La democracia es un sistema de gobierno en el que participa toda la población o todos los miembros elegibles de un Estado, generalmente a través de representantes elegidos. No existen democracias puras en el mundo. En verdad, la naturaleza humana haría muy difícil tener una democracia verdadera—una en la que cada persona tenga una voz igual—sin representantes elegidos.
En los países occidentales, la forma de gobierno más común es, en realidad, una república constitucional. En este sistema, el pueblo, conforme a una constitución, elige a miembros de la sociedad para que los representen en la creación de leyes y políticas. Esta forma de gobierno, aunque lejos de ser perfecta, sí ayuda a que todas las personas tengan voz sobre cómo viven y cómo son gobernadas.

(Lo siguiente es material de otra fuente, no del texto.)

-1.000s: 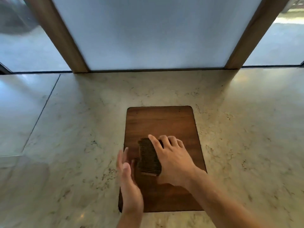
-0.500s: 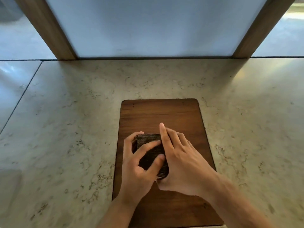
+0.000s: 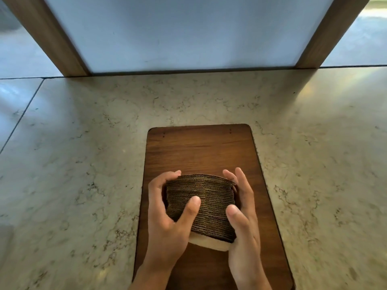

Las repúblicas constitucionales incluyen a personas con distintas opiniones, frecuentemente representadas por partidos políticos diversos. Republicano, Demócrata, Liberal, Conservador, Laborista, Verde, Obrero, entre otros, son algunos de los partidos que existen actualmente en estos países. Desafortunadamente, se ha vuelto común que los miembros de cada uno de estos partidos acusen a los demás de ser una “amenaza para la democracia”.
Desde una perspectiva cristiana, la democracia está en armonía con el don divino del libre albedrío: la capacidad de tomar decisiones. Tenemos la libertad de seguir los mandamientos de Dios (o no), de obedecer la ley o violarla, de tratar a los demás con bondad o con crueldad. El libre albedrío conlleva responsabilidad, ya que toda decisión tiene consecuencias, tanto buenas como malas. Como cristianos, debemos discernir cómo usar nuestro libre albedrío conforme a la voluntad de Dios—una tarea que no es sencilla ni compartida por todos los cristianos.
Si bien las políticas y leyes pueden representar una amenaza para el sistema democrático de gobierno, como individuos siempre tenemos el poder de respetar los derechos de los demás. Ningún partido político posee la verdad absoluta. Una democracia saludable depende de la capacidad de escuchar, aprender y estar abiertos al diálogo reflexivo.
Cuando ejercemos nuestro libre albedrío de una manera que respeta los valores cristianos—el respeto, la justicia y el amor al prójimo—ayudamos a asegurar la democracia para las generaciones futuras.